Shopify E-commerce Store Item Distribution: How We Automated Our Marketing Research

Posted By Seller Panda comments April 8, 2015

Shopify E-commerce Store Item Distribution: How To Automate Your Marketing Research

Here at SellerPanda, we build apps for e-commerce, mostly for Shopify. We get our ideas from all kinds of places, but mostly from…talking to users. We figure that if one user tells us he could use an app, there’s a pretty good chance that at least a few more users out there feel the same way. In fact, if he could verbalize this need, then there are probably quite a few others out there who have the same need but can’t verbalize it.

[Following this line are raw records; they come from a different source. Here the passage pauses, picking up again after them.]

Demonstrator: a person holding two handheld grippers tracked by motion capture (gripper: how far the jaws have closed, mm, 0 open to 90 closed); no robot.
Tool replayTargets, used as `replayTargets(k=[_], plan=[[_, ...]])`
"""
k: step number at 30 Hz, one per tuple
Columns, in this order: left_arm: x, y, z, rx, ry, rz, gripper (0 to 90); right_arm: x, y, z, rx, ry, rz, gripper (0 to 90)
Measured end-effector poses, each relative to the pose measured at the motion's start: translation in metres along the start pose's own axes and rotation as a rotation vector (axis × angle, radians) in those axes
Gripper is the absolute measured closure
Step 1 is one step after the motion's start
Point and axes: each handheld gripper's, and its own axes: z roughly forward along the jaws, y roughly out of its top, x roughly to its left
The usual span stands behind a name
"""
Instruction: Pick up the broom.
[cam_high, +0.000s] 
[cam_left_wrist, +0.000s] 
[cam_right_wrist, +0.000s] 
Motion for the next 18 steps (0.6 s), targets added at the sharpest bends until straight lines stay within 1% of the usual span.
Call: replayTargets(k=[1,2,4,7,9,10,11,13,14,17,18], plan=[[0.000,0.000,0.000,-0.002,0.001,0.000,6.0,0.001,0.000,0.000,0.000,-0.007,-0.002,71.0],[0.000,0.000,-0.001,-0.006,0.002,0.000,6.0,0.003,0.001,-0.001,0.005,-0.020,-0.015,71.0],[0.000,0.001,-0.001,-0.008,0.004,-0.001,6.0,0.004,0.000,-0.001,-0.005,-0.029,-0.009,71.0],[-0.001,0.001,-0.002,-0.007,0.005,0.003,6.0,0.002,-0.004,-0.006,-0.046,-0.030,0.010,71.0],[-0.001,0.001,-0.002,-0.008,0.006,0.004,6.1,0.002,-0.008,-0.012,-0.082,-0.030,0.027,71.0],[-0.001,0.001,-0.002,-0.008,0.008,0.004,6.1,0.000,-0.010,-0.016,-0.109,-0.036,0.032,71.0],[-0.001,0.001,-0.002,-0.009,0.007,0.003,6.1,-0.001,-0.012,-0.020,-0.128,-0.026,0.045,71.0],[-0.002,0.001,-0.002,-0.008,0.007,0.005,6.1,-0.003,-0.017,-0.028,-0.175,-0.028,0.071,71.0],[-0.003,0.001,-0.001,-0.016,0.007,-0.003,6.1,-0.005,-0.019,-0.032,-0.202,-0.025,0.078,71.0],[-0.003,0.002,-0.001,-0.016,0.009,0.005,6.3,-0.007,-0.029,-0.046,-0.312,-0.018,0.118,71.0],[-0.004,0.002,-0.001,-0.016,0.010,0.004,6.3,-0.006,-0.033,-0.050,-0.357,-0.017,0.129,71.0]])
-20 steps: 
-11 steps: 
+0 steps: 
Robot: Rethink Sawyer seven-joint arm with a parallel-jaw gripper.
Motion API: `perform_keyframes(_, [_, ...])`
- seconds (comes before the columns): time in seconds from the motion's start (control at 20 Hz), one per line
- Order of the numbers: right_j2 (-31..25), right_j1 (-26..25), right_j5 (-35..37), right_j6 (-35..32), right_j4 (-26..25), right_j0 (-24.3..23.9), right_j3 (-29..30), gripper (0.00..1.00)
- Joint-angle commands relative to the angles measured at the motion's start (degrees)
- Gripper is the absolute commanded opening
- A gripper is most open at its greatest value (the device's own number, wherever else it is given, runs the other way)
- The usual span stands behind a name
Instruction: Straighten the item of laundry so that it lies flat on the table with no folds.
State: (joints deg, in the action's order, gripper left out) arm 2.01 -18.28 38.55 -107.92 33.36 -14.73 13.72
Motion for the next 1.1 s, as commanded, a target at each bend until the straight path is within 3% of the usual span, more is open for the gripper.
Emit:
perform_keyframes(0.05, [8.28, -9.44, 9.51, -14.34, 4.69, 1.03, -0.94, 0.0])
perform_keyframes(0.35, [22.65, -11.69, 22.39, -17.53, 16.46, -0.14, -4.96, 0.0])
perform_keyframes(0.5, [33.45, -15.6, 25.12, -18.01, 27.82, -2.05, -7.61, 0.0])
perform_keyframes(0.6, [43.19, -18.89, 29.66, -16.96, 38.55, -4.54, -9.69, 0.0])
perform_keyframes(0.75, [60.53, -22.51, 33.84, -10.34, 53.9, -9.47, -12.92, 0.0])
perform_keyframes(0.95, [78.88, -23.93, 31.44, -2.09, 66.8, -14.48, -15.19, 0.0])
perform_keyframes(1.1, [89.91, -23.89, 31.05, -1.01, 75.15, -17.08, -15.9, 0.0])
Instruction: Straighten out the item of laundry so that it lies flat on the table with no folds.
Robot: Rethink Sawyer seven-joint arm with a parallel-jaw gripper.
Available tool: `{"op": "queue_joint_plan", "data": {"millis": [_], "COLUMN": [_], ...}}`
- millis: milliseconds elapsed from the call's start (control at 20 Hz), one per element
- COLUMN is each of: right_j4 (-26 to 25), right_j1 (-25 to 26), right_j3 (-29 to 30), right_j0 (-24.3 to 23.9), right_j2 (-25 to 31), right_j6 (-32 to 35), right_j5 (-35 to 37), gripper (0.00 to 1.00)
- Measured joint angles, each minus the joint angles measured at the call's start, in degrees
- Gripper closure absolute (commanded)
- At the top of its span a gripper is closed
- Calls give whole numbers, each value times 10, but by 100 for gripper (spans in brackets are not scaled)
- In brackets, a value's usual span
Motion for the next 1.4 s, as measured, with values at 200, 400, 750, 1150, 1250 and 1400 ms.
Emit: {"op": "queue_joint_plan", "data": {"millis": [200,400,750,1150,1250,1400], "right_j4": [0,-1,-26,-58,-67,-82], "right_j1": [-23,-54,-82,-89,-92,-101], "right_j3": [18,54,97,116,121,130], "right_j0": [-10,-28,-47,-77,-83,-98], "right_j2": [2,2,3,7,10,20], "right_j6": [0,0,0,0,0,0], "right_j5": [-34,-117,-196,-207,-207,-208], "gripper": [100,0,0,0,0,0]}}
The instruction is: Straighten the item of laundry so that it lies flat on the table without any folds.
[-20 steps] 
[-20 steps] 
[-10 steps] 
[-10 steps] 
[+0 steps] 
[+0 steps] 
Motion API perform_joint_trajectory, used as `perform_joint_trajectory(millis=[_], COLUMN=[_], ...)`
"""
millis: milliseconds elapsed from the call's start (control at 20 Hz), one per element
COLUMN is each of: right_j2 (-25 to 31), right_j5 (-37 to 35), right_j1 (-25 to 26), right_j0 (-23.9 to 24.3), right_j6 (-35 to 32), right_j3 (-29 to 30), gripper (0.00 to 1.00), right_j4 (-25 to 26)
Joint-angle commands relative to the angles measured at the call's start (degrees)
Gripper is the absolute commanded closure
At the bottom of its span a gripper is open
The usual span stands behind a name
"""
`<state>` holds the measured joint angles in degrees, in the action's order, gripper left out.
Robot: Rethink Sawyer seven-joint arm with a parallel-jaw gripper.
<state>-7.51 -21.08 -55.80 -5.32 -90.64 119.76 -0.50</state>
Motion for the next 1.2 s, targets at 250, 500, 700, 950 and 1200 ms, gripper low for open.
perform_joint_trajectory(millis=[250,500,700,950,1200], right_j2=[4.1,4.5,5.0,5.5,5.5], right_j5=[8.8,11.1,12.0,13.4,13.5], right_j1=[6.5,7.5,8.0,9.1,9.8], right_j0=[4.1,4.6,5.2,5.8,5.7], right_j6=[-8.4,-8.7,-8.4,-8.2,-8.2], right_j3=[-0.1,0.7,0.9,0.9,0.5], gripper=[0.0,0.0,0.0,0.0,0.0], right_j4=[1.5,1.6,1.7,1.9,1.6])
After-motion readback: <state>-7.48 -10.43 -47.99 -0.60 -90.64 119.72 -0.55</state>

Still, this is a very fuzzy assumption to go on. We’re a startup. We only have one developer. If he takes a month to build an app which only 50 users install, we’re going to have to eat our shoe like Charlie Chaplin.

(didn’t validate market size)

So we try to figure out a way to prove that there is a market for the app before we put any development time into it at all. Before we even make mockups. Preferably, automatically, with a minimum of effort. We’d also like to figure out how much we should charge for the app, if possible. I’d like to show how we do that in this article.

In this case, we were doing research for our next app, which lets Shopify store owners edit all their items one by one on a single page, without having to load, save etc. Right now, this is a big pain, where you have to load each item, edit it and save it, then select the next item and so forth. Try doing that with 50 items. So the app’s utility should increase linearly with the number of users, meaning that someone with 100 items in his store will find it twice as useful as someone with 50 items, and so forth.

So, we said, let’s find out the distribution of items in Shopify stores.

How the hell do we do that?

Well, we got a comprehensive list of all sites built using Shopify from our friends at BuiltWith. There are 100,000 active Shopify sites (interestingly, 150,000 sites have been built with the platform.)

So we had a .csv file with 100K URLs. What now?

We very briefly thought about hiring someone from overseas to manually go and count products, but then dismissed the idea as insane. In retrospect, we could have gotten an acceptable result, with a margin of error, if we’d had them count a sample, say, 1000 sites, and then extrapolated. But we didn’t want to do that. It wasn’t really elegant.

What if, we said, we had a robot crawl each site and download all its data? Then we could have some kind of search engine analyze the data and spit out our results!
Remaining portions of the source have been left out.